Tabarast thumbed his spectacles back up to the bridge of his nose and muttered, "I grow no younger. I've not the years left to encompass what that youn…but enough, I'll say no more. I beg leave to impart to you, my young friend, things about this One Who Walks of rather more importance to us both. The priests of the Mantle, for ins…"

“The priests of the which?"

"The Mantle… Mystra's Mantle, the temple to Our Lady in Haramettur. I don't suppose you've ever been therein."

Beldrune shook his head. "I try to avoid temples to Holy Mystra," he said. "The priests tend to be nose-in-the-air sorts who want to charge me coffers full of gold for casting…badly…what I can do myself with a few coppers of oddments."

Tabarast flapped a dismissive hand and replied, "Indeed, indeed, all too often… and I've my own quarrel with their snobbery…pimply younglings sneering down their noses at such as myself because we wear real, everyday, food-stained robes, and not silks and sashes and golden cross-garters, like rakes gone to town of an ardent evening. If they truly served wizards and not just awestruck young lasses who 'think they might have felt Mystra's kiss, awakening at midnight this tenday last, they'd know all true mages look like rag heaps, not fashion-pretty popinjays!"

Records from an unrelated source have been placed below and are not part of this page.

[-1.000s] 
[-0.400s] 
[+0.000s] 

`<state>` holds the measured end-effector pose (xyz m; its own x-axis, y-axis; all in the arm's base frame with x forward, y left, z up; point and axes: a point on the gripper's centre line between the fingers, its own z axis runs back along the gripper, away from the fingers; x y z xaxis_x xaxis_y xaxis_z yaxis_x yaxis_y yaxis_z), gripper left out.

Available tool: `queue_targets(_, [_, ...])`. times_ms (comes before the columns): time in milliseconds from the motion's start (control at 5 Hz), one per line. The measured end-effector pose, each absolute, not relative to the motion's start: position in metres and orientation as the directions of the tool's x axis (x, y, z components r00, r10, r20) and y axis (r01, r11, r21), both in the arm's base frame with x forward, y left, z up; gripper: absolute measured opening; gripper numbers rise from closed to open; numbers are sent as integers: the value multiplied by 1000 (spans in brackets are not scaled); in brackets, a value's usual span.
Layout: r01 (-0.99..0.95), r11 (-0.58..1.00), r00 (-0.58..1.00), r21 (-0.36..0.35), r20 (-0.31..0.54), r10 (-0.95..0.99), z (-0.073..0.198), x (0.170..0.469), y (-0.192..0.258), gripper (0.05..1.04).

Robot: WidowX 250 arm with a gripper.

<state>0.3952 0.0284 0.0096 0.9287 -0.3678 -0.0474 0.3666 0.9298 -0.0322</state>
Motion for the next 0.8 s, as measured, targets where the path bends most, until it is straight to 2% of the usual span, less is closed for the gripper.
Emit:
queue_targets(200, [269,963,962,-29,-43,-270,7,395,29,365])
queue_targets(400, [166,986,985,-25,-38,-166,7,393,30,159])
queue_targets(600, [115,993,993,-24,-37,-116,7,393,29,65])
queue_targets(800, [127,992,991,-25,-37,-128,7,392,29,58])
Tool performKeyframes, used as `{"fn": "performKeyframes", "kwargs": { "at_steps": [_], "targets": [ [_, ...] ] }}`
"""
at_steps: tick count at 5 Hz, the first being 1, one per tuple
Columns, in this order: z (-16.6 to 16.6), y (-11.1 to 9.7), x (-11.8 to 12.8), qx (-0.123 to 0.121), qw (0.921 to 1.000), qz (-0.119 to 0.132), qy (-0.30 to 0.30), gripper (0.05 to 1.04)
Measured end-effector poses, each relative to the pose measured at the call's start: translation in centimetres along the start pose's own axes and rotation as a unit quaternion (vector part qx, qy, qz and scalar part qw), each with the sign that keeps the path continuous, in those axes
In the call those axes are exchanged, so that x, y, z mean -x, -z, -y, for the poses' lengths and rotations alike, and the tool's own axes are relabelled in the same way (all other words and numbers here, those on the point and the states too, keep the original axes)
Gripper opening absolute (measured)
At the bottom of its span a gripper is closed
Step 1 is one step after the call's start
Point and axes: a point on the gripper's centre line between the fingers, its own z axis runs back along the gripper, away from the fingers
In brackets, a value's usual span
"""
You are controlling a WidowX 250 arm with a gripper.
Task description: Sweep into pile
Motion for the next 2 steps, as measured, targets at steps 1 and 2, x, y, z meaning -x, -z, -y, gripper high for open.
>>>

Beldrune looked hurt…again…and gestured down the front of his scarlet silk tunic. The gesture made it ripple glassily in the lamplight, its cloth-of-gold dragons gleaming, the glittering emeralds that served them as eyes a-winking, and the fine wire wrought into spirals that passed for their tongues bobbing. "And what am I? No true mage, I suppose?"

Tabarast passed a weary hand over his eyes. "Nay, nay, good Droon…present company excepted, of course. Your bright plumage doth so outshine mine aged eyes that I overlook it as a matter of course. Let us have no quarrel over your learning or able mastery of realm-shaking magics, you are, before all the gods, a 'true mage,' whatever by Mystra's gentle whispers to is. Let us by more heroic efforts resist the temptation to drift away into other matters, and…if discuss the forbidden we must…speak plainly. To whit: the priests of the Mantle say that the One Who Walks is free to act on his own, that is, to make just as bad a hash of things as you and I are free to do… moreover, that it is holy Mystra's will that he be left to blunder and choose and hurl recklessness on his own, to 'become what it is needful he become.' They want us all to pretend we don't know who or what he is, if we should meet with him.'

Beldrune rested his chin on one hand, a fresh and smoking goblet raised in the other. "Just what is it that they say he must become?" he asked.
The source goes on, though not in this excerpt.